*WHAT YOU HAVE TO DO*. Your job is to transcribe the material exactly, every line included.

*INFORMATION SHOWN*.
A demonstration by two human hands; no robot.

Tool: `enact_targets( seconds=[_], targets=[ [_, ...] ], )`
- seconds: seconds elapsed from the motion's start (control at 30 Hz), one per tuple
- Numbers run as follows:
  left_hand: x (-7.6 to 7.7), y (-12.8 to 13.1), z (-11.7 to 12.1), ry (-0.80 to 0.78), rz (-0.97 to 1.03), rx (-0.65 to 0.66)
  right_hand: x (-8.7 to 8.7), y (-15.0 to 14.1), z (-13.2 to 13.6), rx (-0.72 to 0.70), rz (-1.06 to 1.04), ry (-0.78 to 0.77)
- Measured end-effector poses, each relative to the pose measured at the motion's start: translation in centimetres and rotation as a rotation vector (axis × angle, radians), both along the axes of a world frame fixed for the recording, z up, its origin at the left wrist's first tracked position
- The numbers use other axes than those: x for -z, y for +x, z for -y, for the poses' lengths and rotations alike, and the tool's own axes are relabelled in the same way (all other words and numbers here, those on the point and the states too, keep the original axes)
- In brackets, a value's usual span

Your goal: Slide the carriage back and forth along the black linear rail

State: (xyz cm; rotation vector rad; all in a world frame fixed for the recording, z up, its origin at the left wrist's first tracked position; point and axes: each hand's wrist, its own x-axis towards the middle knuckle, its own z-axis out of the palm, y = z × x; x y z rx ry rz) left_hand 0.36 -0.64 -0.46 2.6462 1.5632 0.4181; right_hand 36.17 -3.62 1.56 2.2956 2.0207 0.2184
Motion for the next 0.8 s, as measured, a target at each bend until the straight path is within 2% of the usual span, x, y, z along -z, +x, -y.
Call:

*ANSWER SECTION*.
A demonstration by two human hands; no robot.

Tool: `enact_targets( seconds=[_], targets=[ [_, ...] ], )`
- seconds: seconds elapsed from the motion's start (control at 30 Hz), one per tuple
- Numbers run as follows:
  left_hand: x (-7.6 to 7.7), y (-12.8 to 13.1), z (-11.7 to 12.1), ry (-0.80 to 0.78), rz (-0.97 to 1.03), rx (-0.65 to 0.66)
  right_hand: x (-8.7 to 8.7), y (-15.0 to 14.1), z (-13.2 to 13.6), rx (-0.72 to 0.70), rz (-1.06 to 1.04), ry (-0.78 to 0.77)
- Measured end-effector poses, each relative to the pose measured at the motion's start: translation in centimetres and rotation as a rotation vector (axis × angle, radians), both along the axes of a world frame fixed for the recording, z up, its origin at the left wrist's first tracked position
- The numbers use other axes than those: x for -z, y for +x, z for -y, for the poses' lengths and rotations alike, and the tool's own axes are relabelled in the same way (all other words and numbers here, those on the point and the states too, keep the original axes)
- In brackets, a value's usual span

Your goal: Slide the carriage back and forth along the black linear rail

State: (xyz cm; rotation vector rad; all in a world frame fixed for the recording, z up, its origin at the left wrist's first tracked position; point and axes: each hand's wrist, its own x-axis towards the middle knuckle, its own z-axis out of the palm, y = z × x; x y z rx ry rz) left_hand 0.36 -0.64 -0.46 2.6462 1.5632 0.4181; right_hand 36.17 -3.62 1.56 2.2956 2.0207 0.2184
Motion for the next 0.8 s, as measured, a target at each bend until the straight path is within 2% of the usual span, x, y, z along -z, +x, -y.
Call:

What the answer needed to say has been said.